Il Foglio sportivo - il ritratto di Bonanza
L'imputato del nulla
È stato per sfuggire alla mattanza dei social network e dei tifosi che Prandelli ha scelto di lasciare. Non per sottrarsi ad una critica oggettiva, anche severa, ma circostanziata, motivata, civile
Le nostre azioni, in molti casi, ci assomigliano. Se decidiamo di vivere un’esistenza di luce ma dentro un caldo insopportabile, l’inferno del giudizio sommario, prima o poi ci spunterà una ruga sulla fronte; che diventeranno due, tre, fino a piegarci il viso e renderlo vecchio in un veloce trascorrere del tempo. Perché il calore brucia la pelle, la rende secca, inspessita. È quello che stava succedendo a Cesare Prandelli: si stava orrendamente accartocciando, come una fisarmonica rotta, stonata, su cui un bambino malizioso stava disegnando due occhi, la bocca e un naso, giusto per riconvertire il gioco, lo strumento ormai inutile, in qualcosa di simile a un pupazzo. Così in mezzo ad un battito di cuore incontrollato, la paura di uno stupido choc dovuto al calcio – sic, il calcio, non più uno sport ma la moneta del potere e il sollazzo della gente – l’allenatore della Fiorentina ha scelto di evadere da quell’inferno per ritrovare un respiro meno affannoso, dentro la natura, il mondo circostante.

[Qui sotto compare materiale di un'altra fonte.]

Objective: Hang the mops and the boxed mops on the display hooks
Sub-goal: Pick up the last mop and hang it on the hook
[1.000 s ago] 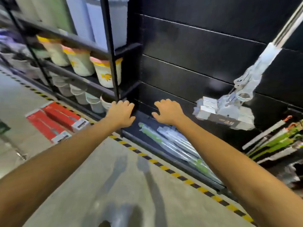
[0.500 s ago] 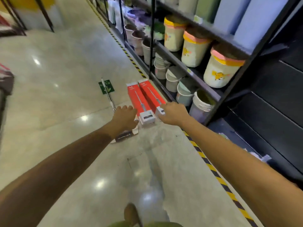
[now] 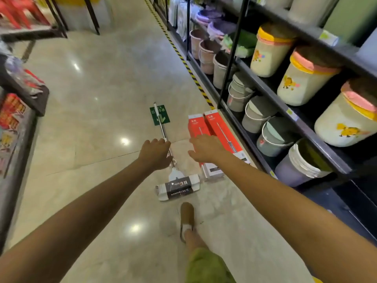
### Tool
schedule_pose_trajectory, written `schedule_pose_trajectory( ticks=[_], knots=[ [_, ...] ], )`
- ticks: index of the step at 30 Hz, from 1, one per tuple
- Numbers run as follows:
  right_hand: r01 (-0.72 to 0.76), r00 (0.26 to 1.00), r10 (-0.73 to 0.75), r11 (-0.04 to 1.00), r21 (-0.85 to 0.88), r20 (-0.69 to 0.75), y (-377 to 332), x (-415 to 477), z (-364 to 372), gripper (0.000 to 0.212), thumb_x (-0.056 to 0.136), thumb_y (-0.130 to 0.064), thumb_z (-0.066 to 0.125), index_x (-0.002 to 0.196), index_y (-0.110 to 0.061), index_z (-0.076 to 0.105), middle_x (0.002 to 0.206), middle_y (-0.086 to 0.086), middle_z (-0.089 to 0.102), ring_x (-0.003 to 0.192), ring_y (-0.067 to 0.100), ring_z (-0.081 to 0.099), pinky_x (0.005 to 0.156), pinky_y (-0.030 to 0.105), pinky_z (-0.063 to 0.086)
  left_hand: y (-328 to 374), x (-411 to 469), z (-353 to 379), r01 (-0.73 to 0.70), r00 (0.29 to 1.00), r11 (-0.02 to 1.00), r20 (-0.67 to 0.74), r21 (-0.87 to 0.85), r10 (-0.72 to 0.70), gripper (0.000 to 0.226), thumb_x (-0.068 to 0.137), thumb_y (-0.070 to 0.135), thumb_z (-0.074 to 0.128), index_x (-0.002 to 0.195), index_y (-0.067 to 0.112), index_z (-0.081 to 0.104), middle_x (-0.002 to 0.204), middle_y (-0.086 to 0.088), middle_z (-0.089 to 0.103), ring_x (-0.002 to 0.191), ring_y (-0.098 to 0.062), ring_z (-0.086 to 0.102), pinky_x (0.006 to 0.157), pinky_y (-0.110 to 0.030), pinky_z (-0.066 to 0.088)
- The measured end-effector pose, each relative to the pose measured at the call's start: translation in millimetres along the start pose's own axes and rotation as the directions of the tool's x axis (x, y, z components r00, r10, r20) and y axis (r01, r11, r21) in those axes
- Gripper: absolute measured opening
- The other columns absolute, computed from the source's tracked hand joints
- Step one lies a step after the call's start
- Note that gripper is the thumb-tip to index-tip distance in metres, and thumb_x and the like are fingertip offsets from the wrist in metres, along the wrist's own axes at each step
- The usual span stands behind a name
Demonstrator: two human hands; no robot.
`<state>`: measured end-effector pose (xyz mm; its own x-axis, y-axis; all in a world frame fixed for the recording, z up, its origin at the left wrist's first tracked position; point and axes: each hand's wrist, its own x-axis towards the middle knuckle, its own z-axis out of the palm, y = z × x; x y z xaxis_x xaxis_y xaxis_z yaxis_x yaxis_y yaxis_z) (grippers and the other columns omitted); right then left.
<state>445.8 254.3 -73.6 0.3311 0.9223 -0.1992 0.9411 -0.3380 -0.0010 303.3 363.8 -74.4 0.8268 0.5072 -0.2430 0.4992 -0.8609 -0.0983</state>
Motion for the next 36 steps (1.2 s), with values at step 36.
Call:
schedule_pose_trajectory(
  ticks=[36],
  knots=[
    [-0.191, 0.902, 0.086, 0.958, 0.214, 0.422, 75.4, 796.6, 270.4, 0.04, 0.094, -0.029, 0.044, 0.13, -0.012, 0.05, 0.124, 0.008, 0.056, 0.112, 0.027, 0.05, 0.09, 0.035, 0.038, -360.8, 708.0, 304.6, -0.029, 0.919, 0.988, 0.385, -0.149, 0.085, 0.051, 0.094, 0.034, 0.049, 0.139, 0.012, 0.04, 0.144, -0.01, 0.042, 0.131, -0.029, 0.04, 0.108, -0.041, 0.029]
  ],
)
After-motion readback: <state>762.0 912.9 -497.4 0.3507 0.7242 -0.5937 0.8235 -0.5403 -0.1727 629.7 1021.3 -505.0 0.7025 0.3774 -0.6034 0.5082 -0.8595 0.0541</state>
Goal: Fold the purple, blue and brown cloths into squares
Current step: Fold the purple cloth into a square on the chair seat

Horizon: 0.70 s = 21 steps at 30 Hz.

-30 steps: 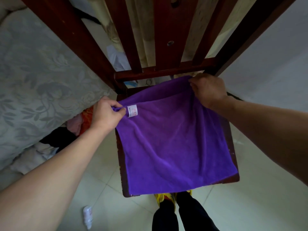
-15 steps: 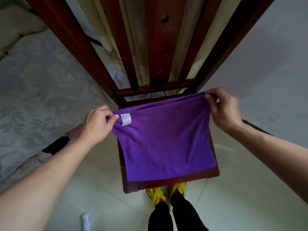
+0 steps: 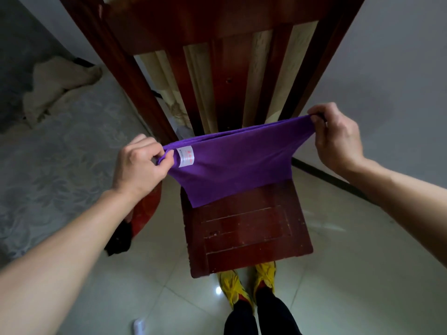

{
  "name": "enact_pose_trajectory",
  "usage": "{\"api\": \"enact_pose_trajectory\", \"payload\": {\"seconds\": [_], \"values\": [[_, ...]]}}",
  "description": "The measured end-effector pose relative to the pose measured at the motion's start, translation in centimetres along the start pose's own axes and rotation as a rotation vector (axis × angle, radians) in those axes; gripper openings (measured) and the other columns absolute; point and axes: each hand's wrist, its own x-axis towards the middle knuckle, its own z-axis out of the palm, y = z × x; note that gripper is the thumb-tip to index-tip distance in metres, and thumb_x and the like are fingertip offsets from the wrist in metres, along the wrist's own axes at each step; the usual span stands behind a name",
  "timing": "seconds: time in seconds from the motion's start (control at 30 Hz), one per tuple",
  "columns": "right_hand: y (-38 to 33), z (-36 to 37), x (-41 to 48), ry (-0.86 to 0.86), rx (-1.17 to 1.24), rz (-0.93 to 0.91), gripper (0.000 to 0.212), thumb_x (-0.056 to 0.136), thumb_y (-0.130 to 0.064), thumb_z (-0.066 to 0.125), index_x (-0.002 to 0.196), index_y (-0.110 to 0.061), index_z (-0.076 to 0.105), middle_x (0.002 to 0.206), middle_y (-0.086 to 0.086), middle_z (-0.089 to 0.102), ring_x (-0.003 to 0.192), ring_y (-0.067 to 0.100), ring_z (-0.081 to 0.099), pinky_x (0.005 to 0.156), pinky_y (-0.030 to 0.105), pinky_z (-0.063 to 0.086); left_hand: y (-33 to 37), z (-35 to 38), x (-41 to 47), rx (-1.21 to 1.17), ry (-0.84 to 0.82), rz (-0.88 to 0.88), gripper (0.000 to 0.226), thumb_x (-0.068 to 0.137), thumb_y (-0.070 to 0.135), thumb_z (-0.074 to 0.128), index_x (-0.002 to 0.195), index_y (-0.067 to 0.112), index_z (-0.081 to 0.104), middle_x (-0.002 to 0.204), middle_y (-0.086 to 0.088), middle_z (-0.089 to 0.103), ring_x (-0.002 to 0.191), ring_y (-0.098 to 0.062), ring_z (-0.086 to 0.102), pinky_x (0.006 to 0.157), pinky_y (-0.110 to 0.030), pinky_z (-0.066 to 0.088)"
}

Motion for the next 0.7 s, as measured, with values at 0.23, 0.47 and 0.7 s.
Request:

Che esiste ancora, non lo sapevate?
La domanda è rivolta a chi vive prevalentemente dentro una realtà virtuale, chiamata social: la massa parlante, quella che in modo subdolo si è insinuata nella nostra terza dimensione, già di per sé ossessionata da paure ancestrali, ergendosi a protagonista e giudice della vita di tutti. Si è messa lì, al centro, formando una piazza ricolma di persone apparentemente normali, viste da lontano, dall’alto, ma che, avvicinandoci con lo sguardo, scopriamo essere mostruose, identiche nella loro volgarità. E da questa piazza ha sollevato piccole voci, trovando presto il sostegno quasi istantaneo di altre voci, e di altre ancora. Non semplici parole, ma slogan, insulti, sciabolate offensive piene di sangue che hanno macchiato di rosso tutto ciò che c’era intorno, fino a rendere quella piazza un’unica distesa di porpora. È stato per sfuggire a quella mattanza che Prandelli ha scelto di lasciare. Non per sottrarsi ad una critica oggettiva, anche severa, ma circostanziata, motivata, civile. Perché questo, ormai, non accade quasi più. Ma per una forma di difesa personale, dal tentativo di annullarlo come persona, prima che come professionista del pallone, in maniera del tutto gratuita e arbitraria. Vi chiederete da dove provengano simili certezze. Non le ha raccontate lui, il protagonista, che ha scelto di abbandonare la scena immolandosi, per sopravvivere e darsi un futuro nella città che ama. Le raccontiamo noi, ogni giorno, quando leggiamo di persone massacrate dalle parole, vittime di processi fabbricati sul niente. Gli imputati moderni, indifesi, colposi senza una colpa, inchiodati ad una sbarra dentro un piccolo telefono.